Work to complete = Of all the lines below, output only those starting at the one with "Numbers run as" and ending at the one with "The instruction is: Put", both ends included, exactly as written.
%%
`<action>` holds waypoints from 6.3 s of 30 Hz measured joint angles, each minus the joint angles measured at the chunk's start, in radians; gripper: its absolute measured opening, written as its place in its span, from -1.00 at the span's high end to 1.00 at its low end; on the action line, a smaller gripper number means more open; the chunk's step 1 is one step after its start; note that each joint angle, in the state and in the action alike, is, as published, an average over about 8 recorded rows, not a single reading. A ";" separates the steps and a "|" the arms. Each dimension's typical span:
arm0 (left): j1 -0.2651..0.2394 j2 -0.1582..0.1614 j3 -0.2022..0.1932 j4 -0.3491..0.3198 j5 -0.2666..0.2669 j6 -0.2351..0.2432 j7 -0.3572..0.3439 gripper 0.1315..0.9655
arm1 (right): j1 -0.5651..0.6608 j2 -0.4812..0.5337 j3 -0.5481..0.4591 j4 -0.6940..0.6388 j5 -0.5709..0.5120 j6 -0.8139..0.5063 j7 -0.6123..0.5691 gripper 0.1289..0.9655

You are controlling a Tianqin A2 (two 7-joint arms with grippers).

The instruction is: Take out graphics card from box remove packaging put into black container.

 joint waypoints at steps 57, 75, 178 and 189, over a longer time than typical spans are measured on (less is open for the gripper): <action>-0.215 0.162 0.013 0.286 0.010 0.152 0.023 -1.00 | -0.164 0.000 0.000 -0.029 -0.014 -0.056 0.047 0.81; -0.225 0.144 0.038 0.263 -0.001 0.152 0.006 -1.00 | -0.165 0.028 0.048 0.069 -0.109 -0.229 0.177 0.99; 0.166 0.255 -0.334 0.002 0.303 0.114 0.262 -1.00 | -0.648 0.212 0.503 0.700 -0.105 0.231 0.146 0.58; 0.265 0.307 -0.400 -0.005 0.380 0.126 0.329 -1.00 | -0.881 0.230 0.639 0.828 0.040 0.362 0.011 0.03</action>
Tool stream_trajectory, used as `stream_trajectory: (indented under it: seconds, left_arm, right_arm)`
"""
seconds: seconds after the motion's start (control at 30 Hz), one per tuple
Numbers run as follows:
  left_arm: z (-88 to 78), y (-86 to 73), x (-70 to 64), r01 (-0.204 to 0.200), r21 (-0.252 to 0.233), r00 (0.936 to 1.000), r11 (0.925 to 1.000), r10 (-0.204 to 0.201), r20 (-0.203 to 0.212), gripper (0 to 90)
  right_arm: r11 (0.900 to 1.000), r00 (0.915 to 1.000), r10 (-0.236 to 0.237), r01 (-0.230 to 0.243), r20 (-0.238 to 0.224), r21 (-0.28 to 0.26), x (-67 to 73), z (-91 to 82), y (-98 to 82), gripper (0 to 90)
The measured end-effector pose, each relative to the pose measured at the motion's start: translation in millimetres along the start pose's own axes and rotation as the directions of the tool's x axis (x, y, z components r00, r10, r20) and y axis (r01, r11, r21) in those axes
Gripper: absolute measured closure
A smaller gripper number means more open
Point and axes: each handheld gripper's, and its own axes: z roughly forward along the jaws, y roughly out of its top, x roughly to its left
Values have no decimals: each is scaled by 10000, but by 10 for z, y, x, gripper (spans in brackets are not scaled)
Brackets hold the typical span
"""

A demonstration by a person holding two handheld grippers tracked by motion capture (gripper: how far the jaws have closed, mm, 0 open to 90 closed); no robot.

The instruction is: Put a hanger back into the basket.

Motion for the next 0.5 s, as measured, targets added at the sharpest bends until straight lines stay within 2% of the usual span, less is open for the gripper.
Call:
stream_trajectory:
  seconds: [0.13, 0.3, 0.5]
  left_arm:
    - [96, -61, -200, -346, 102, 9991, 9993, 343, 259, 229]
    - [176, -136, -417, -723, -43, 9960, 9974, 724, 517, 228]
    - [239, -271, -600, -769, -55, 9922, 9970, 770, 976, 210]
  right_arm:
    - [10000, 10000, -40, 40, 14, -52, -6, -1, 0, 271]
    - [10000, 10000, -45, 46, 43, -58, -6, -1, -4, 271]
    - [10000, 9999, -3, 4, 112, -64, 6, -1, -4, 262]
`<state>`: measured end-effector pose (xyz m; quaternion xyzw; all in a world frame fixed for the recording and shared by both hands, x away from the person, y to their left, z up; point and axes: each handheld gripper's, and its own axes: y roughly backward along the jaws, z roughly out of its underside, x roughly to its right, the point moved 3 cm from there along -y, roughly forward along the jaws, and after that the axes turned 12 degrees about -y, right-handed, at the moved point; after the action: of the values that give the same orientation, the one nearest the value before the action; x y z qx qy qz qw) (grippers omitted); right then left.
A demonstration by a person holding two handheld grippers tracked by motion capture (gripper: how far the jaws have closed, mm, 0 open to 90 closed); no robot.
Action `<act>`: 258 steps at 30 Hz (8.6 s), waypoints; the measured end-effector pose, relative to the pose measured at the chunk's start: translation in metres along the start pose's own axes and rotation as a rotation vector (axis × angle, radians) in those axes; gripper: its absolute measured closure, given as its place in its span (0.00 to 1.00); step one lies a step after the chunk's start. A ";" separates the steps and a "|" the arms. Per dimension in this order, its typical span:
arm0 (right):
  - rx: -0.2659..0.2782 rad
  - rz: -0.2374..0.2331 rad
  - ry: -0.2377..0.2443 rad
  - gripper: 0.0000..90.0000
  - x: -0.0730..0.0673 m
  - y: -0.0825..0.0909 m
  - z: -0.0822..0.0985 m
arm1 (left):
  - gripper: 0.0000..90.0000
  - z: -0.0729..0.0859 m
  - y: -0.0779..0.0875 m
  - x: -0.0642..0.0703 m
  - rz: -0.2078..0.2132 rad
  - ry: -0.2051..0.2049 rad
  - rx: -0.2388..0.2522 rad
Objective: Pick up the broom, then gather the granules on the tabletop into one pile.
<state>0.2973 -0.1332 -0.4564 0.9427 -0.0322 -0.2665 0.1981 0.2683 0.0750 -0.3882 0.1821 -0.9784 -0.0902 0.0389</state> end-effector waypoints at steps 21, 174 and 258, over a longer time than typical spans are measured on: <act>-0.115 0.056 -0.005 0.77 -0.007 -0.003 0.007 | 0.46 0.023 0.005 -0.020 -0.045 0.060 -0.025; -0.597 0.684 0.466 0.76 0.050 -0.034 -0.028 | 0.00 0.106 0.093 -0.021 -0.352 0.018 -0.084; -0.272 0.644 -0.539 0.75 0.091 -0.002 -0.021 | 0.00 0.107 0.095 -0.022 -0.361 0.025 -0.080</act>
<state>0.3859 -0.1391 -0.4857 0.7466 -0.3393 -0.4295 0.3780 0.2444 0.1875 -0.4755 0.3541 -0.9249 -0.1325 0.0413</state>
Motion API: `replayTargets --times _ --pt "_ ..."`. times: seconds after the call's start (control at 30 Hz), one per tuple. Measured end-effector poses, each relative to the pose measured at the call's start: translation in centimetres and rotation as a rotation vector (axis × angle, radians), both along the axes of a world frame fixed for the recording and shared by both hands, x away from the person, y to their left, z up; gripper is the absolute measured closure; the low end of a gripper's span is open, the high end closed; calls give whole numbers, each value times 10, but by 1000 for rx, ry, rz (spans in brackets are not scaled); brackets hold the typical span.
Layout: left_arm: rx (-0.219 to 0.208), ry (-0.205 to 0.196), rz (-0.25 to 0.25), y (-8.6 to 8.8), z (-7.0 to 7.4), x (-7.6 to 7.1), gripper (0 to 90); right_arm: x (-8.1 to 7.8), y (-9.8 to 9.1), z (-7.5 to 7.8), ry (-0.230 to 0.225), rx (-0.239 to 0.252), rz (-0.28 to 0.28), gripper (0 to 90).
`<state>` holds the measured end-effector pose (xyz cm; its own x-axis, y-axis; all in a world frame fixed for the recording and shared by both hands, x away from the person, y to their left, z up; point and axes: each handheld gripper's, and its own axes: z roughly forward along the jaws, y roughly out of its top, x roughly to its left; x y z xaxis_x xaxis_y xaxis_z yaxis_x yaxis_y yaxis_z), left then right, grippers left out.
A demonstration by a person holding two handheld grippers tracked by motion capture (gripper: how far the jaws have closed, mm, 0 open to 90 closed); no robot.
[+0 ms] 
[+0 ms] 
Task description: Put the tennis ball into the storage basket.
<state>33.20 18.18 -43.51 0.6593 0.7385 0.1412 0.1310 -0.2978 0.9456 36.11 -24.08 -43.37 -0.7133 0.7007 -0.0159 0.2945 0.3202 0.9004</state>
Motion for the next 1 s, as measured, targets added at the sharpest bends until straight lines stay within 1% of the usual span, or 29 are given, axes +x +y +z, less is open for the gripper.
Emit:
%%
Output below =
Numbers run as follows:
  left_arm: z (-88 to 78), y (-86 to 73), x (-70 to 64), r01 (-0.204 to 0.200), r21 (-0.252 to 0.233), r00 (0.936 to 1.000), r11 (0.925 to 1.000), r10 (-0.204 to 0.201), r20 (-0.203 to 0.212), gripper (0 to 90)
  right_arm: r11 (0.900 to 1.000), r00 (0.915 to 1.000), r10 (-0.236 to 0.237), r01 (-0.230 to 0.243), r20 (-0.238 to 0.224), r21 (-0.28 to 0.26), x (-67 to 73), z (-91 to 82), y (-98 to 82), gripper (0 to 90)
The measured end-effector pose, each relative to the pose measured at the motion's start: translation in millimetres along the start pose's own axes and rotation as the directions of the tool's x axis (x, y, z components r00, r10, r20) and y axis (r01, r11, r21) in those axes
Gripper: absolute measured closure
A smaller gripper number means more open
Point and axes: each handheld gripper's, and its own axes: z roughly forward along the jaws, y roughly out of its top, x roughly to its left
Values have no decimals: each is scaled by 10000, but by 10 for z, y, x, gripper (spans in brackets are not scaled)
Brackets hold the typical span
"""

A demonstration by a person holding two handheld grippers tracked by motion capture (gripper: how far the jaws have closed, mm, 0 open to 90 closed); no robot.

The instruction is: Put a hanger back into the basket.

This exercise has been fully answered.